U.S. crude oil prices have given back nearly all of the war premium built up since late February, returning to levels last seen before the conflict that briefly threatened to choke off a fifth of the world's oil supply.

West Texas Intermediate (WTI), the U.S. benchmark, fell below $71 a barrel on June 24 — down sharply on the day and roughly 25% over the month — its lowest since before military action against Iran began in late February, according to CNBC. Brent, the international benchmark, slipped to around its weakest in nearly three months. The two grades usually move together; WTI typically trades a few dollars below Brent because of where each is delivered.

What 'pre-conflict' means

Before military action against Iran, WTI sat in the low $70s. Iran's threat to close the Strait of Hormuz — the narrow waterway between Iran and Oman through which nearly 20% of global oil supply flows — drove prices sharply higher, with the U.S. Energy Information Administration (EIA) at one point lifting its 2026 Brent forecast to about $96 a barrel and warning of an effective closure of the strait.

The 'risk premium' deflates

A risk premium is the extra price traders pay to insure against a feared disruption; as the disruption looks less likely, that premium drains away. Several developments sped the unwind: Washington granted Iran a 60-day license to sell oil internationally, and President Trump said tankers transiting the strait would face no tolls or insurance charges, signaling safer passage.

Physical flows are normalizing

Beyond futures prices, traders watch the physical market — actual barrels loading onto ships. Here the evidence is concrete: Iran shipped more than 30 million barrels over the past week, and the International Energy Agency reported United Arab Emirates exports rebounded to nearly 85% of pre-conflict levels. The International Maritime Organization said more than 11,000 seafarers stranded in the Persian Gulf had begun exiting after safety guarantees.

The caveat: it could reverse

Normalization is not complete. Phillips 66 Chief Executive Mark Lashier cautioned that 90 million to 100 million barrels of crude remain trapped in the strait and will clear only slowly. "It's going to be a long drawn out paced process," he said. The EIA, for its part, assumes shipments take several months to ramp back to pre-conflict traffic by early 2027.

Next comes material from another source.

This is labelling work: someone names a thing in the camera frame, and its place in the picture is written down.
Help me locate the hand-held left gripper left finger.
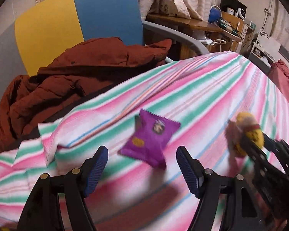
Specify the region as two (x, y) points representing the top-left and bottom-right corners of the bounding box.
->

On the broader backdrop, OPEC trimmed its 2026 global demand-growth estimate and the EIA expects demand to soften through the year — a setup that limits how high prices can climb once fear recedes. These are scenarios, not forecasts: a breakdown in talks, a fresh flare-up, or slower-than-expected tank drawdowns could re-inflate the premium as quickly as it deflated. This article is for information only and is not investment advice.